Assigned task: Your answer must be a word-for-word copy of the listing below, minus its pictures.

Data below:
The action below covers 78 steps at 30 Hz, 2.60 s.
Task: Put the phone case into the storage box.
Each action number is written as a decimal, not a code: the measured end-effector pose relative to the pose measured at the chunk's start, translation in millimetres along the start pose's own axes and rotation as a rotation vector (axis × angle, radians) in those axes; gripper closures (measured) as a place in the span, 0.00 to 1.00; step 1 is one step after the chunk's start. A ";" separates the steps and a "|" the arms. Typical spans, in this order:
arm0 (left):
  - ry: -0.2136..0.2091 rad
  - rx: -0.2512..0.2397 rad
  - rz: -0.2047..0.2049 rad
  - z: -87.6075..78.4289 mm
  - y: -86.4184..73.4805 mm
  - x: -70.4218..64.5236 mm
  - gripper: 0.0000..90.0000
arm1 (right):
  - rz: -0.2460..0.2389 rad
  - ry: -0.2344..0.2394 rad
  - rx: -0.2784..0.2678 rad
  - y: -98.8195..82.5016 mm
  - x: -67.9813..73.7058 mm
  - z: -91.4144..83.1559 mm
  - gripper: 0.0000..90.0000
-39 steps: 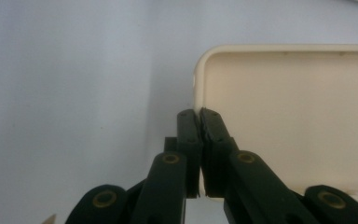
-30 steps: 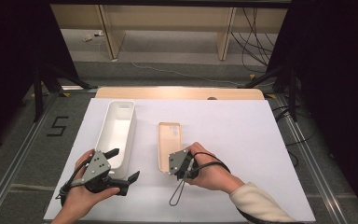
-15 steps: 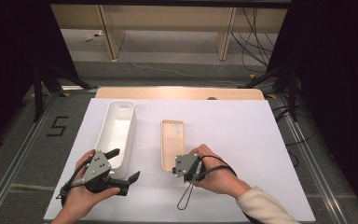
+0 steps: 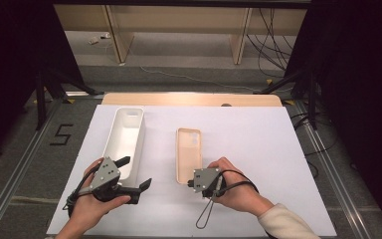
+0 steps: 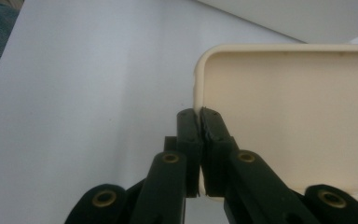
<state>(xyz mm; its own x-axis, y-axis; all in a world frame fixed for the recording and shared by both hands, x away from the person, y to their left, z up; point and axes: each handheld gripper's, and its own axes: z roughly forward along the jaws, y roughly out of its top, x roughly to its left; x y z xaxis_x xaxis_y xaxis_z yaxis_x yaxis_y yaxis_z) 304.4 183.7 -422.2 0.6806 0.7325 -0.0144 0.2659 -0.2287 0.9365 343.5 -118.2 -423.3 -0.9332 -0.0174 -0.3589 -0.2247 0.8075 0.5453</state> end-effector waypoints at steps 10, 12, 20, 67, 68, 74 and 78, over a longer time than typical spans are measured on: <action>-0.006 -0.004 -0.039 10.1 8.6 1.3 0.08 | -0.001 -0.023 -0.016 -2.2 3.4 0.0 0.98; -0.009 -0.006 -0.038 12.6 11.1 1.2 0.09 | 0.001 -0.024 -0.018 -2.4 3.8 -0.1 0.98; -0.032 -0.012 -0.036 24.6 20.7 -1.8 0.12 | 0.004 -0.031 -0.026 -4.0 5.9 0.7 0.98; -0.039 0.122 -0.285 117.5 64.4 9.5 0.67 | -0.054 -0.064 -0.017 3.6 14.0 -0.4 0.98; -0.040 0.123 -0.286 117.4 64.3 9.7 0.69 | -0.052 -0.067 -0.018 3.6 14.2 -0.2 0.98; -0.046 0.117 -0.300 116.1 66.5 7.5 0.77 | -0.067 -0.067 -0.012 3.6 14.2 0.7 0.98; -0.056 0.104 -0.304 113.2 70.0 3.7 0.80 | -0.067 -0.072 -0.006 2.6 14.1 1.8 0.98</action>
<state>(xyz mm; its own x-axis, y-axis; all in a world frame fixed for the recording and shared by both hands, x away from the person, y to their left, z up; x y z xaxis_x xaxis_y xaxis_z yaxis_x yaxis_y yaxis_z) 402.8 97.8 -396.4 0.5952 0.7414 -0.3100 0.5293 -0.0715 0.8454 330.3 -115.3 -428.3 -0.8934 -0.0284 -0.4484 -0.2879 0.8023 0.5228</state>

Response:
The action below covers 78 steps at 30 Hz, 2.60 s.
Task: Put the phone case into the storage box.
Each action number is written as a decimal, not a code: the measured end-effector pose relative to the pose measured at the chunk's start, translation in millimetres along the start pose's own axes and rotation as a rotation vector (axis × angle, radians) in those axes; gripper closures (measured) as a place in the span, 0.00 to 1.00; step 1 is one step after the chunk's start. A ";" separates the steps and a "|" the arms. Typical spans, in this order:
arm0 (left):
  - ry: -0.2136..0.2091 rad
  - rx: -0.2512..0.2397 rad
  - rz: -0.2047..0.2049 rad
  - z: -87.6075..78.4289 mm
  - y: -86.4184..73.4805 mm
  - x: -70.4218..64.5236 mm
  - gripper: 0.0000..90.0000
arm1 (right):
  - rz: -0.2460..0.2389 rad
  - ry: -0.2344..0.2394 rad
  - rx: -0.2784..0.2678 rad
  - y: -98.8195..82.5016 mm
  - x: -67.9813..73.7058 mm
  - z: -91.4144..83.1559 mm
  - gripper: 0.0000..90.0000
-39 steps: 
-30 steps: 
-15 steps: 
+0 steps: 
+0 steps: 
<state>(xyz mm; its own x-axis, y-axis; all in a world frame fixed for the recording and shared by both hands, x away from the person, y to their left, z up; point and axes: each handheld gripper's, and its own axes: z roughly forward along the jaws, y roughly out of its top, x roughly to its left; x y z xaxis_x xaxis_y xaxis_z yaxis_x yaxis_y yaxis_z) 304.4 183.7 -422.2 0.6806 0.7325 -0.0144 0.2659 -0.2287 0.9365 343.5 -118.2 -423.3 -0.9332 -0.0174 -0.3589 -0.2247 0.8075 0.5453</state> end-effector waypoints at steps 10, 12, 20, 67, 68, 74 and 78, over a longer time than typical spans are measured on: <action>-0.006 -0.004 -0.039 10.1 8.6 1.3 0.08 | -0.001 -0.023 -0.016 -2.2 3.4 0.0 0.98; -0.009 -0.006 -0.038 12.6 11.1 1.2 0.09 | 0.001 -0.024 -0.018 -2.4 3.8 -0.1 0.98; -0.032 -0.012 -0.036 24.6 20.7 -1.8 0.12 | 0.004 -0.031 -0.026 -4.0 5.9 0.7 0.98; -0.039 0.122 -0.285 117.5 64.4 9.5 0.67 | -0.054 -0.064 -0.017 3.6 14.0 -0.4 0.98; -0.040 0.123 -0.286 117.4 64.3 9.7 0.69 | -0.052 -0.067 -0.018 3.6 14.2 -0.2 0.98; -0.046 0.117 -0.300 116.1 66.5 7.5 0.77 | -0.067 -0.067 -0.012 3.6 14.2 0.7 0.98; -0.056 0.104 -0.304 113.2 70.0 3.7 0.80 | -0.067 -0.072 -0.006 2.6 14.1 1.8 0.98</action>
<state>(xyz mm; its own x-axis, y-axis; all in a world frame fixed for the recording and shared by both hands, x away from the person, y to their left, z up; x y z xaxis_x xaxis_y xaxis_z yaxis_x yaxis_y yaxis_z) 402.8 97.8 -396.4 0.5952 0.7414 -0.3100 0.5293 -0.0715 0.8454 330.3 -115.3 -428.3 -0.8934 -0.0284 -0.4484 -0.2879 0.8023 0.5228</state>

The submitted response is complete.